Control of the experience
Digital assistants do have some technical disadvantages. The device may not be situated next to the viewer, so there may be a clash between the voice of the viewer and the TV soundtrack, for example. For this reason, the use of a microphone in the remote control could provide a better experience.
Ruwido’s Maier additionally argues that voice works best in combination with other means of inputting commands, and sets forth a vision of the ‘multimodal’ input device.
“Analogue functions will be carried out by mechanisms other than voice. We’ve spent a lot of effort on this,” says Maier. He argues that basic navigation functions – such as left or right on a grid, or surfing through a channel listing – are best carried out via touch and haptic feed back from a remote, for example.
“There is a huge interest in the market in organic haptic surfing and more contextual navigation in combination with profiling,” he says. “With our remote, if you pick it up, the system knows where you are in the home.

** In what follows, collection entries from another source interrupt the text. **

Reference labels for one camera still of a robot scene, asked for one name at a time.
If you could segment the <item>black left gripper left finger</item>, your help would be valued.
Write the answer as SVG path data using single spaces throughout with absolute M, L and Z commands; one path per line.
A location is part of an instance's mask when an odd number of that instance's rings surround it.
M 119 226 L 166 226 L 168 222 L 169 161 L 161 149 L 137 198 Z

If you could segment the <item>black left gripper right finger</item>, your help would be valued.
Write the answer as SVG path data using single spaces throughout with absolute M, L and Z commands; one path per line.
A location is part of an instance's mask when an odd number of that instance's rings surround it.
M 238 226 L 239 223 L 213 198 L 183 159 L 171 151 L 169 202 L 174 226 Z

If you talk, the system can converse with you.”
Maier says that voice recognition can be used not only for parental control but to deliver recommendations based on personal profiles. But while search will be voice-based, channel surfing and other functions will remain based on touch. For all of these reasons, and because it is more complex to hook up third-party consumer devices to the TV, he believes that the remote control has a future.
“We are not concerned that the remote control will be replaced,” he says. “With a mobile you have to connect it with the box and get an SMS to confirm and so on. The mobile is a private device that you won’t use for public or shared applications. People like to have a remote control to talk with the system. They can press a button and know when it is closed down. We are convinced that the remote will become more important.”

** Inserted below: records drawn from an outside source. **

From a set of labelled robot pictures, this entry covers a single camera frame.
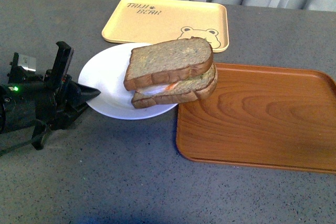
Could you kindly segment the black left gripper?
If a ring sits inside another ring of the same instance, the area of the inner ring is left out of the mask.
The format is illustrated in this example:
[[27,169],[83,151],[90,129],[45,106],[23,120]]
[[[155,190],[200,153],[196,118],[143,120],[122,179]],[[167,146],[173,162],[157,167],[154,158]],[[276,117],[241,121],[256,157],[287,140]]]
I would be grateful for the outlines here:
[[46,82],[32,81],[27,92],[35,106],[35,126],[39,130],[67,129],[80,115],[81,106],[101,91],[72,81],[70,75],[61,80],[61,87],[51,89]]

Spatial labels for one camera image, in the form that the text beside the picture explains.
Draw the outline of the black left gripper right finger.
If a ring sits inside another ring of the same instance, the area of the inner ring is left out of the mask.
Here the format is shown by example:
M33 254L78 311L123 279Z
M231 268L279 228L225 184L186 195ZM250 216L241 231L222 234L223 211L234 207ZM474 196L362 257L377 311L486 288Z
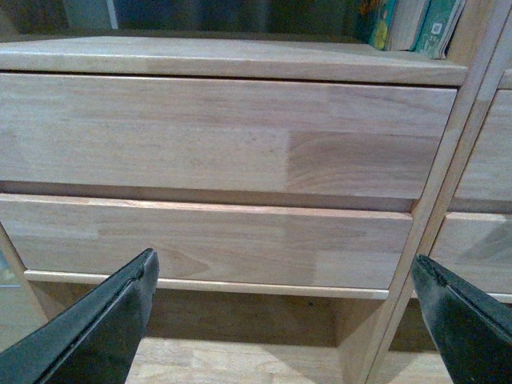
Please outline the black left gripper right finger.
M510 383L511 307L423 254L410 276L452 382Z

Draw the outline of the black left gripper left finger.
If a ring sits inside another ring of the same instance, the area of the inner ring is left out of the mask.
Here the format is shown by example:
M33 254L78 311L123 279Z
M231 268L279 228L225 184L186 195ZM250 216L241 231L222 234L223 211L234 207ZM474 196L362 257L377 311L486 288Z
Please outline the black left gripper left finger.
M3 383L124 383L150 318L158 255L144 250L1 353Z

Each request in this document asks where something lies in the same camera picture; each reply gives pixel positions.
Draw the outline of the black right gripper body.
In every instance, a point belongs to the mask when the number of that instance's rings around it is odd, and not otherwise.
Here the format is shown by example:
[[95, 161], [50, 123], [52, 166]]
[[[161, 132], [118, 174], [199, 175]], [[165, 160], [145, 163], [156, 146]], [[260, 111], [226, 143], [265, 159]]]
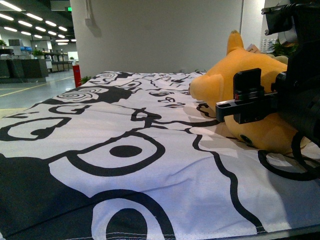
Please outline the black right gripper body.
[[216, 103], [215, 112], [219, 122], [233, 116], [238, 124], [261, 121], [268, 115], [279, 113], [290, 125], [298, 122], [297, 74], [290, 69], [276, 75], [271, 92], [262, 86], [262, 69], [254, 68], [237, 72], [233, 77], [233, 99]]

While building voice functionality directly into the remote and set-top carries a cost to the operator, Maier believes this will be something pay TV operators will be happy to accept because the technology provides “a calling card” that ties the user to the service.
The main advantage for service providers of using the remote and set-top is that it enables them to stay in control of the TV experience. Of course, in the set-top box space, implementation of voice also requires upgrading the hardware in the home.

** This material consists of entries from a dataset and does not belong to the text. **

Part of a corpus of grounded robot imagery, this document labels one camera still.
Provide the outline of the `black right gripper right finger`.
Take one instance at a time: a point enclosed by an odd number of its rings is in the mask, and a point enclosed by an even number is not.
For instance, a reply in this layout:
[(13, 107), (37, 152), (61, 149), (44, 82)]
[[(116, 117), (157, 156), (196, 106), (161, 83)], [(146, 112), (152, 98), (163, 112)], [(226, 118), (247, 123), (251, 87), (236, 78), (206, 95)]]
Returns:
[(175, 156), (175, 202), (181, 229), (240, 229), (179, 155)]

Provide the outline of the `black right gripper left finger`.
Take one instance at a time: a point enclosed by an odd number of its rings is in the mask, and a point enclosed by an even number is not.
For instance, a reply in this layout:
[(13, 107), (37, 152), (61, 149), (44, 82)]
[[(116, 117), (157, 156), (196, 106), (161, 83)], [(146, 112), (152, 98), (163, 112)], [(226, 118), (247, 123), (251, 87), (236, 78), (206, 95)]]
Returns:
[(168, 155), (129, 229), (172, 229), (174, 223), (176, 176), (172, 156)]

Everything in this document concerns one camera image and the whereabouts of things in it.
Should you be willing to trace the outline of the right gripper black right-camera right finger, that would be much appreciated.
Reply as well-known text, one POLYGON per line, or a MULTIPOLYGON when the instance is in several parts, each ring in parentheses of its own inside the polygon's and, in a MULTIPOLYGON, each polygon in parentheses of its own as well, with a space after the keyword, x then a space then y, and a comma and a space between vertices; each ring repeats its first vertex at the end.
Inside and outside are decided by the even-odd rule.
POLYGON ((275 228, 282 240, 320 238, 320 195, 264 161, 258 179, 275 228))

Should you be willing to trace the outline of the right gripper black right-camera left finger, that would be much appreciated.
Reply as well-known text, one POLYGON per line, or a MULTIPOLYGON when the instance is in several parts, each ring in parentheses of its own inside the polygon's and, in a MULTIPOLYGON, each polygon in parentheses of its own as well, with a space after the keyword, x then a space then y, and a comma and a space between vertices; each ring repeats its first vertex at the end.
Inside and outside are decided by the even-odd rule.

“Where we see voice being implemented is as part of a hardware renewal cycle,” says TiVo’s Dawes, who adds that the decision to deploy a 4K UHD box could provide an obvious point at which voice could be enabled in a new generation of devices.
The key to the appeal of voice control is that it could enable users to untether their active search for content from the current restrictions of the EPG, enabling them ideally to jump to the content they are looking for and to search across multiple content sources on their own terms. The popularity of voice is growing, particularly among younger age groups, and sources of content are proliferating, all of which augurs well for the future of voice search. But how voice search develops alongside the delivery of increasingly sophisticated personalised recommendations, whether it functions as a standalone mode of input or as a complement to other ways of navigating via a remote control, and where is sits in viewers’ overall priorities, remain to be worked out.